§ **INSTRUCTIONS FOR THE TASK**
Extract each line of the records below that contains the word "this".

§ **EXTRACTED MATERIAL**
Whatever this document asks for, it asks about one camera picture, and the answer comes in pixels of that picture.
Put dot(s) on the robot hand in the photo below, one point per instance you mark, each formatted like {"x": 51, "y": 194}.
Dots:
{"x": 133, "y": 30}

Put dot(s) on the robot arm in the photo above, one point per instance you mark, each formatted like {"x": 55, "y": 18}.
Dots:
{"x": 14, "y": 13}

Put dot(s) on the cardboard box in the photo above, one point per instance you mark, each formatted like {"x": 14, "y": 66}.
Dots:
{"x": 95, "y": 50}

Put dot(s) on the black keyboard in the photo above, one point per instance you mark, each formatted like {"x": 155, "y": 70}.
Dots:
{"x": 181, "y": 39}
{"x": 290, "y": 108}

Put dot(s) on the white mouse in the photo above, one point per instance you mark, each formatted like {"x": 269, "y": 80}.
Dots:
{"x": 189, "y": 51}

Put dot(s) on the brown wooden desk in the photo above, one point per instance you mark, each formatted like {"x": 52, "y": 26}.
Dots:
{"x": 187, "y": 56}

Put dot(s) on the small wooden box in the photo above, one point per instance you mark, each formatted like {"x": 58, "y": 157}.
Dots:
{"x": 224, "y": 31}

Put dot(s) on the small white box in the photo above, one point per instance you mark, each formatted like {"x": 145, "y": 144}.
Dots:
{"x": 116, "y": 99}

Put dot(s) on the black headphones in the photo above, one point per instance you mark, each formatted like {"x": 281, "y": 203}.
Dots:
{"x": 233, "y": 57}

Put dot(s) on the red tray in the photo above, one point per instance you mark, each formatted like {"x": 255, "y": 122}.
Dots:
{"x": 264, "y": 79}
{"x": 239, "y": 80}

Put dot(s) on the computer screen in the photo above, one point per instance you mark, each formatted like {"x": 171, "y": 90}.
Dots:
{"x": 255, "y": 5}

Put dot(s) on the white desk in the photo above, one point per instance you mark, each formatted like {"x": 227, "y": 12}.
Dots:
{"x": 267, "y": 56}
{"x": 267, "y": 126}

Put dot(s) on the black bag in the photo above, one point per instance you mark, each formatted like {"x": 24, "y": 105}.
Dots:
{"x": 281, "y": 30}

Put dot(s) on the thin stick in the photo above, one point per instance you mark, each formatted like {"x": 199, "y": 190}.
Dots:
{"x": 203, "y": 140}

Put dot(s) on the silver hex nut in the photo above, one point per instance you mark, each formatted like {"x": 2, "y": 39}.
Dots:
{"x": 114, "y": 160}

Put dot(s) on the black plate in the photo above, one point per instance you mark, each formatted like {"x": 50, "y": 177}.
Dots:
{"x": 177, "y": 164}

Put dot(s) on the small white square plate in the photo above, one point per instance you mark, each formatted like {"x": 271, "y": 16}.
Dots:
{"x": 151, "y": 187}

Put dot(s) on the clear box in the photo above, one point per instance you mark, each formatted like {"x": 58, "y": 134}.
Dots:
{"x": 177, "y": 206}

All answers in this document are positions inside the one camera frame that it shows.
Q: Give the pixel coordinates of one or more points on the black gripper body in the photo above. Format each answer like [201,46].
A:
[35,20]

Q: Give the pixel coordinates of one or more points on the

==

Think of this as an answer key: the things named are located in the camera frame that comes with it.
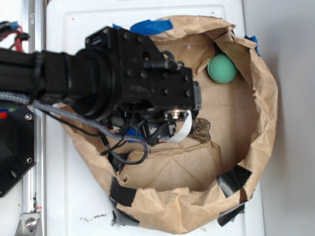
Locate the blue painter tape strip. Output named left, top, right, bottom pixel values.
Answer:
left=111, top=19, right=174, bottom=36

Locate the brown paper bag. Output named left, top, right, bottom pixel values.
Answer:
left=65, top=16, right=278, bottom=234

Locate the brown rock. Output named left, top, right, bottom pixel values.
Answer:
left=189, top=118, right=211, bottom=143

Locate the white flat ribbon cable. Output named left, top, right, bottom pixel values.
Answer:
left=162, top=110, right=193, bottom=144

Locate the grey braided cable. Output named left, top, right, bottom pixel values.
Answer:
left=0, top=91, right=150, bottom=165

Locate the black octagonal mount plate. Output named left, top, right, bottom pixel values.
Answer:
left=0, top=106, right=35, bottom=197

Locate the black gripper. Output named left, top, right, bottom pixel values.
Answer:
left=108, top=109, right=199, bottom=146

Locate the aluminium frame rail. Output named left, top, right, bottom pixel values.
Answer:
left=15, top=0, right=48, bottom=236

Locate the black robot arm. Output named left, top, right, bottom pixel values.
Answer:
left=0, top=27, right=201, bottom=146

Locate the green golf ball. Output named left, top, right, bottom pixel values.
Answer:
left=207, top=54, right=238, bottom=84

§ **EXERCISE RESPONSE**
Whatever this document asks for, it asks about one camera picture, and the answer comes in pixels of that picture.
All answers in this document are positions inside the one camera frame that it shows.
Think of this as an answer key: the things named are located in the camera frame that comes with it.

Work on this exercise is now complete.